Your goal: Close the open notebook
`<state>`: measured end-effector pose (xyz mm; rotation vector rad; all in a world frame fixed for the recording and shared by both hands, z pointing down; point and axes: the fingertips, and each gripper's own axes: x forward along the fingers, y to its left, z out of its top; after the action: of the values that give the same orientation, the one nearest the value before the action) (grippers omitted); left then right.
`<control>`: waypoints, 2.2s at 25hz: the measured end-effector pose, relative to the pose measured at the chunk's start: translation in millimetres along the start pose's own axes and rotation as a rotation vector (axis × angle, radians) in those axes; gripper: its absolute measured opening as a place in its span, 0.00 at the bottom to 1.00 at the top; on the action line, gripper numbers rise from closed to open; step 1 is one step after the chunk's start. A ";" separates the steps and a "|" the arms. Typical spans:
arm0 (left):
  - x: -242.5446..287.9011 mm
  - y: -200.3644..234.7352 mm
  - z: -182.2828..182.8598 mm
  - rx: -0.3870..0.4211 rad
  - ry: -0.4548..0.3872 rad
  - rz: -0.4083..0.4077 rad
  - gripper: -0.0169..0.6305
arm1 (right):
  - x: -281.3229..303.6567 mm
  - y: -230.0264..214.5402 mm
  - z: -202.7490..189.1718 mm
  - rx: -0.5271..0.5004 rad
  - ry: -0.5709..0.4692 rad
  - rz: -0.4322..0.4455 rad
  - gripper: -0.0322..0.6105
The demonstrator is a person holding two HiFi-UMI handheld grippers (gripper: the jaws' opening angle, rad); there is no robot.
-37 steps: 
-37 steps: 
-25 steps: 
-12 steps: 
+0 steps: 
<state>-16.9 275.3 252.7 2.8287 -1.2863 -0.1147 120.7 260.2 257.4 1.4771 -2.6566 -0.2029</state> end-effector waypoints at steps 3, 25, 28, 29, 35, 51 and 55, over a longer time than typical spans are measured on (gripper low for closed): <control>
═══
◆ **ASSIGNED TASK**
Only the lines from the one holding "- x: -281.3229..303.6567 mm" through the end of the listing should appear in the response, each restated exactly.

◆ **SOLUTION FOR THIS EXERCISE**
  - x: -281.3229..303.6567 mm
  - y: -230.0264..214.5402 mm
  - z: -202.7490..189.1718 mm
  - rx: -0.5271..0.5004 rad
  - ry: -0.5709..0.4692 rad
  - rz: -0.4322..0.4455 rad
  - gripper: -0.0322..0.6105
The demonstrator is a person holding two HiFi-UMI handheld grippers (gripper: the jaws' opening angle, rad); there is no robot.
-37 steps: 
-37 steps: 
-25 steps: 
-12 steps: 
+0 steps: 
<state>-16.9 275.3 252.7 2.8287 -1.2863 -0.1147 120.7 260.2 257.4 1.4771 -2.6566 -0.2029</state> end-effector waypoints at steps 3, 25, 28, 29, 35, 51 and 55, over a longer time than typical spans are measured on (gripper low for closed): <control>

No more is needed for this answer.